Clara KrausDrei Milliarden Euro für Elektroautos – doch wer profitiert wirklich?
Die deutsche Regierung plant eine neue Förderung, um Haushalten mit niedrigem und mittlerem Einkommen den Umstieg auf Elektroautos zu erleichtern. Dafür wurden drei Milliarden Euro bereitgestellt. Doch zentrale Fragen – wer anspruchsberechtigt ist und wie das Geld eingesetzt wird – sind noch ungeklärt.
Das Vorhaben sieht vor, die bestehende Kaufprämie für Elektrofahrzeuge um zusätzliche Unterstützung für Haushalte mit einem Jahreseinkommen von bis zu 50.000 Euro zu erweitern. Kritiker monieren jedoch, dass nur ein kleiner Teil der Neuwagenkäufer in diese Einkommensgruppe fällt und bezahlbare Elektromodelle nach wie vor Mangelware sind.
Wie die Förderung genau ausgestaltet wird, steht noch zur Debatte. Zur Diskussion stehen unter anderem eine höhere Kaufprämie oder Leasing-Zuschüsse. Zweifel bleiben allerdings, ob das Programm tatsächlich einkommensschwächere Haushalte erreicht – angesichts der hohen Anschaffungskosten für Elektroautos.
Auch die Finanzierung wirft Fragen auf: Der dreimilliardenschwere Topf könnte bereits 2029 aufgebraucht sein. Einige Politiker hinterfragen, ob Steuergelder hier sinnvoll eingesetzt werden, und schlagen stattdessen vor, die Ladekosten an öffentlichen Säulen zu streichen.

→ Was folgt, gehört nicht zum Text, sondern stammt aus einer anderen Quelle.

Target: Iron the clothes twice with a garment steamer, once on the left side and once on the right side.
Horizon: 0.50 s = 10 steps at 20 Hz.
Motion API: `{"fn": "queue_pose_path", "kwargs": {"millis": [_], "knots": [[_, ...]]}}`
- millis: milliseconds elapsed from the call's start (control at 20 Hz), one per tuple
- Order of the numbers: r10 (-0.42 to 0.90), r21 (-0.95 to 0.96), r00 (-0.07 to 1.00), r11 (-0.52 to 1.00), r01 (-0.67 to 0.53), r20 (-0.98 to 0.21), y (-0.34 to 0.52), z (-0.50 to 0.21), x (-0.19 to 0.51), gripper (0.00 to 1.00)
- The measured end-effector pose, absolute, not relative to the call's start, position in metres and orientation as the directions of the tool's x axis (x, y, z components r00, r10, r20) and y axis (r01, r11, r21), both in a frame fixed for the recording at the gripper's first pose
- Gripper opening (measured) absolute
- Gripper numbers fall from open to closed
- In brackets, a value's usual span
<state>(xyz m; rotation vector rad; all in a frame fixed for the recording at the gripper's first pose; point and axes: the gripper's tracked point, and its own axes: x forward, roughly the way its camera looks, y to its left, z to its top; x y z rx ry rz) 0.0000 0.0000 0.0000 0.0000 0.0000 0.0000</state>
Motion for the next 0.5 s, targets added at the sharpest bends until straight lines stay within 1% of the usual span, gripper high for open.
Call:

Die Unsicherheit wird durch die laufenden politischen Diskussionen verstärkt. Widerstand gegen das geplante Verbrenner-Aus und Forderungen nach Technologieoffenheit könnten beeinflussen, wie stark Elektroautos künftig gefördert werden.
Da der Fonds bis 2029 laufen soll, muss die Regierung die Regeln bald finalisieren. Wer profitiert und wie die Mittel verteilt werden, wird über den Erfolg des Programms entscheiden. Noch ist unklar, wie stark es Geringverdiener entlastet und den generellen Umstieg auf Elektromobilität beschleunigt.